*** Data shown ***
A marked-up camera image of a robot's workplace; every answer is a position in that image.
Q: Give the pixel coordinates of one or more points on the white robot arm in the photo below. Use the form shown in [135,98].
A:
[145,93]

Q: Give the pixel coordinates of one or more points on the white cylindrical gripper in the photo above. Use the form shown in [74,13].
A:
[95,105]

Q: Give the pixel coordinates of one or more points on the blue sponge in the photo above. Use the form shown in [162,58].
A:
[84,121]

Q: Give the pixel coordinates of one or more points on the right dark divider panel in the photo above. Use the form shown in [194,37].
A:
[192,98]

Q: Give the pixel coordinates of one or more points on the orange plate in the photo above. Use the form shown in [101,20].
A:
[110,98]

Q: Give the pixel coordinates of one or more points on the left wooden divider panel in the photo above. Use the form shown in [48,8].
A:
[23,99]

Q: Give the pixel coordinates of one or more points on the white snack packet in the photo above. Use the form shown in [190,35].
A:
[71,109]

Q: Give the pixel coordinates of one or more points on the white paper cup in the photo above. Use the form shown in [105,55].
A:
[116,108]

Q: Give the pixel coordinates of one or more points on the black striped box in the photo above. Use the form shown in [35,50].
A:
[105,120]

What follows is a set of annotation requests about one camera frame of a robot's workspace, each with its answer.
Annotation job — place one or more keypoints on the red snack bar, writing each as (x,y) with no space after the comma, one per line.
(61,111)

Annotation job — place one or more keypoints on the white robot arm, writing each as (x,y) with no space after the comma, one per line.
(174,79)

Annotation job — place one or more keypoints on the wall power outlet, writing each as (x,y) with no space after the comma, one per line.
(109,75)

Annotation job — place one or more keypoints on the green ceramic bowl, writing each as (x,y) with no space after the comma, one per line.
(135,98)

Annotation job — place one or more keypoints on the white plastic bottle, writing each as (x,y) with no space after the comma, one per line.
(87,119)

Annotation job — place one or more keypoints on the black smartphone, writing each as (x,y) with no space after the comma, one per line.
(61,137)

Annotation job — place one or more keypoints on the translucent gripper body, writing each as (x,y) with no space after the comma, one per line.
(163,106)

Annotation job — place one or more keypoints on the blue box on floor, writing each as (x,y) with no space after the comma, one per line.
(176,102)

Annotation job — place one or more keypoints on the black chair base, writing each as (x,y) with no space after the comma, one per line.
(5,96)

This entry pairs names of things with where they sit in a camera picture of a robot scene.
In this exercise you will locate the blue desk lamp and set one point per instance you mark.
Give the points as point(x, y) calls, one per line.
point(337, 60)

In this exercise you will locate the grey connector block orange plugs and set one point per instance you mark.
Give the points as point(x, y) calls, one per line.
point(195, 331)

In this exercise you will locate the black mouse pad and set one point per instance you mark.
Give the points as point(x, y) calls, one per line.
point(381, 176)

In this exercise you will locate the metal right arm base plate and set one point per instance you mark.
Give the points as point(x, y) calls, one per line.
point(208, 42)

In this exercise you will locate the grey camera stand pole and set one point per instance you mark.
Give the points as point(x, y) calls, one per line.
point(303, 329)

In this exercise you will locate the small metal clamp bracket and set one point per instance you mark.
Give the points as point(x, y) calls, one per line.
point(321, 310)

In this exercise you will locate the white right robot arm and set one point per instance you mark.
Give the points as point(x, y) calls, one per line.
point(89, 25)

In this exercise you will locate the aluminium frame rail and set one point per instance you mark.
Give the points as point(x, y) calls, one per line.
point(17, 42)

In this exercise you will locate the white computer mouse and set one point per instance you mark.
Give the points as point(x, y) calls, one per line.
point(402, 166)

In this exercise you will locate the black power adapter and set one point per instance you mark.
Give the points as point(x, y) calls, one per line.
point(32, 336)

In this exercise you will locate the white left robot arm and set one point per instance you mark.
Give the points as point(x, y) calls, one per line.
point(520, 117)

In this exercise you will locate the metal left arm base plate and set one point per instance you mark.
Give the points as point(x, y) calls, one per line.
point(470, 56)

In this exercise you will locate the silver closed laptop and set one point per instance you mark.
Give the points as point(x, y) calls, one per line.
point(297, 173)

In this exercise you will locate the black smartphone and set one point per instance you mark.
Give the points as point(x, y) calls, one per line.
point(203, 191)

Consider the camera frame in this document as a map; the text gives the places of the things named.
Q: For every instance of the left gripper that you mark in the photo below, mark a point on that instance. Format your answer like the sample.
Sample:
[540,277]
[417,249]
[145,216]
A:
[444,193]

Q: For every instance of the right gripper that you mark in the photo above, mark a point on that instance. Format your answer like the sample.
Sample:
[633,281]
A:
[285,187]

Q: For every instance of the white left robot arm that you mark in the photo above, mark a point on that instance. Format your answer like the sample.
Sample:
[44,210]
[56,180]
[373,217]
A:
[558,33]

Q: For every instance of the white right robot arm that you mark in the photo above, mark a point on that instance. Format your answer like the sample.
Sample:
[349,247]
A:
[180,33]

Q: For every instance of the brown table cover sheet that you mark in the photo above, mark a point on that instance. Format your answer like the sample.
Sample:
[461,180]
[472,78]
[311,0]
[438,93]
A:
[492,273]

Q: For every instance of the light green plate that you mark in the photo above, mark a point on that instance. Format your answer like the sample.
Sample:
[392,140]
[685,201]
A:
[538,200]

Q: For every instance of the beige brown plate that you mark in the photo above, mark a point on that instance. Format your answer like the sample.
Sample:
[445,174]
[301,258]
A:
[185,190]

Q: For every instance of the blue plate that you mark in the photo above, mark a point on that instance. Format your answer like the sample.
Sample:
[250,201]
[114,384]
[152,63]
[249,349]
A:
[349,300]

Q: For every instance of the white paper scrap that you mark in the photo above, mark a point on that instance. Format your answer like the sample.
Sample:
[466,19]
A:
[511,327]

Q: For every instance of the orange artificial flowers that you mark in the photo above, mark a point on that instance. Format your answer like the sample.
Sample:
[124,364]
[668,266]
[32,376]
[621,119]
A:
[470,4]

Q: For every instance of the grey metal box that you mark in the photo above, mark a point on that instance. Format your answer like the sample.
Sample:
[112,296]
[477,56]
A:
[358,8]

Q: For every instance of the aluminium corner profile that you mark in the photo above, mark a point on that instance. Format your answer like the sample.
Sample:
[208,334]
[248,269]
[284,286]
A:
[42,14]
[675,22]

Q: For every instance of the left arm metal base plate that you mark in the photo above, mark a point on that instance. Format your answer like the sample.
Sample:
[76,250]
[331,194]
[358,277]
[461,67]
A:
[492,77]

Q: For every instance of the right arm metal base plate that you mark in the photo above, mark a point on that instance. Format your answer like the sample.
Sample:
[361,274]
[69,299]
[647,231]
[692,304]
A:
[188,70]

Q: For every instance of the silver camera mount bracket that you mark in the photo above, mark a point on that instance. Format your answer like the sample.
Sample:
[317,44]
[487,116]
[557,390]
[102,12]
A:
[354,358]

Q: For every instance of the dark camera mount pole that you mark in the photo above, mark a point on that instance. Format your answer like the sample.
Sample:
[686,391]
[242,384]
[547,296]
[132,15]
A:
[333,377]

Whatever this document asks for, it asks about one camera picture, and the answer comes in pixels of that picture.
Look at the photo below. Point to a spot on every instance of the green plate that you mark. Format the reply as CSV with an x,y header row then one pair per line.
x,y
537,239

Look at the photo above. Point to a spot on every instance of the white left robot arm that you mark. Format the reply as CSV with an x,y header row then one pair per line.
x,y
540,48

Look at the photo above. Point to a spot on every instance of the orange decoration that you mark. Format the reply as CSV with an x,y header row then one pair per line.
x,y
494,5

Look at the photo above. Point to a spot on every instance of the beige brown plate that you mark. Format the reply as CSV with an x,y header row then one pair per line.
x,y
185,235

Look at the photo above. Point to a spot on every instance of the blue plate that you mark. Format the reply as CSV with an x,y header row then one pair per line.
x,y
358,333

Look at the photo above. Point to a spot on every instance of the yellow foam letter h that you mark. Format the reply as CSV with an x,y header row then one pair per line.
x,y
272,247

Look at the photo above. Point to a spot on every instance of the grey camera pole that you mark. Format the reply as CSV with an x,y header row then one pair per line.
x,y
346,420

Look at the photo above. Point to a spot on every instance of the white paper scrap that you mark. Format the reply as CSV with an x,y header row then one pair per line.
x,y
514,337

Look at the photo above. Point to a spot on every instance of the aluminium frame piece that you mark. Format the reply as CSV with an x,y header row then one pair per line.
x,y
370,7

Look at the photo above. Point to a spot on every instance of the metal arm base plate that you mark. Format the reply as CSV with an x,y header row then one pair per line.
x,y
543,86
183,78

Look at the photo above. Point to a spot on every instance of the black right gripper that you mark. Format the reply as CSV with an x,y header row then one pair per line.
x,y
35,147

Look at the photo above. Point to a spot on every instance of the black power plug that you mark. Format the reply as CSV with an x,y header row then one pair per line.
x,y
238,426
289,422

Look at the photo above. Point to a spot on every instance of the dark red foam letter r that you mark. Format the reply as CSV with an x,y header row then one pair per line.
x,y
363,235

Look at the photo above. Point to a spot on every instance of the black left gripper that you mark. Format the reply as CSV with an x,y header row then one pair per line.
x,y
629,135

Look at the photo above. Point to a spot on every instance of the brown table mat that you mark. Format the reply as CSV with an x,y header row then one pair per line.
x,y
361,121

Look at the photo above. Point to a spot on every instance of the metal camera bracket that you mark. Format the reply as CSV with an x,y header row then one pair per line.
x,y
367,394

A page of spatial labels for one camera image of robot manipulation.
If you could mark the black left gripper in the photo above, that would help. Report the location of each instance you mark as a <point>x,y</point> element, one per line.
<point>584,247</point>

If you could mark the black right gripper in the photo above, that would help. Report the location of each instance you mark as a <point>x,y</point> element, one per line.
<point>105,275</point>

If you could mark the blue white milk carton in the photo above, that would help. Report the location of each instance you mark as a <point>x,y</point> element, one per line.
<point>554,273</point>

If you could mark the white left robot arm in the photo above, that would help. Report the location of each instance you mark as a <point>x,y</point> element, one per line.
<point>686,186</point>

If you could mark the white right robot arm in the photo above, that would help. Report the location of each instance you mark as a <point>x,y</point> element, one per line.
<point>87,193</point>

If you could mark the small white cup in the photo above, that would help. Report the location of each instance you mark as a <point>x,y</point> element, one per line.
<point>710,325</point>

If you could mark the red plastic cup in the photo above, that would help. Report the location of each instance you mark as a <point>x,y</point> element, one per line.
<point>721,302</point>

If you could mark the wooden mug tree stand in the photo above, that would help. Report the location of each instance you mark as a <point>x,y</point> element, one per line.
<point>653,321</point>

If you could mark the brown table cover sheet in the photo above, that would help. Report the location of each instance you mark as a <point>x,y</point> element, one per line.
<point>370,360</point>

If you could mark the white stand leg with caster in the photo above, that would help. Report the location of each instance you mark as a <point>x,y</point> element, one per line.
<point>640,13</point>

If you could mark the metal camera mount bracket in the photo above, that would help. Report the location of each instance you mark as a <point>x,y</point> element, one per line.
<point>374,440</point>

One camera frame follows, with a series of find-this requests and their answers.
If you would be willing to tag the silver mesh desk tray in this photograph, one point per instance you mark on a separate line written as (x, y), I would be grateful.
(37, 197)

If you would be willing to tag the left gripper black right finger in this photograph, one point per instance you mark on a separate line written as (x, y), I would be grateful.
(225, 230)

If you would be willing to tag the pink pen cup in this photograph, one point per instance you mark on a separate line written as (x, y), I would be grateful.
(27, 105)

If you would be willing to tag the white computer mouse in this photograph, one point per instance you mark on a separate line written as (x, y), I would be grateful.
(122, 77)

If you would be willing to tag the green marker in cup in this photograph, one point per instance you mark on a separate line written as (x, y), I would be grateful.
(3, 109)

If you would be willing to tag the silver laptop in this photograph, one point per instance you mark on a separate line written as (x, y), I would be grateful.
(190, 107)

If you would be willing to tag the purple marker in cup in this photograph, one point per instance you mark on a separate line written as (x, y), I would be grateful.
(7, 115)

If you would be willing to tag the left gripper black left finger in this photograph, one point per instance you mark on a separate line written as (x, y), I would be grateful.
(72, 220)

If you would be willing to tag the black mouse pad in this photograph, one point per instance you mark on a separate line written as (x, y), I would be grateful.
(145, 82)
*** End of Data shown ***
■ Task prompt ■
The lines holding the word "small" are the answer. Find them in the entries and copy them.

■ Task solution ■
In this exercise you will locate the small metal clamp bracket and set one point per instance you mark.
If you could mark the small white cup in the photo above, that would help. Report the location of each instance you mark as a <point>x,y</point> element, one per line.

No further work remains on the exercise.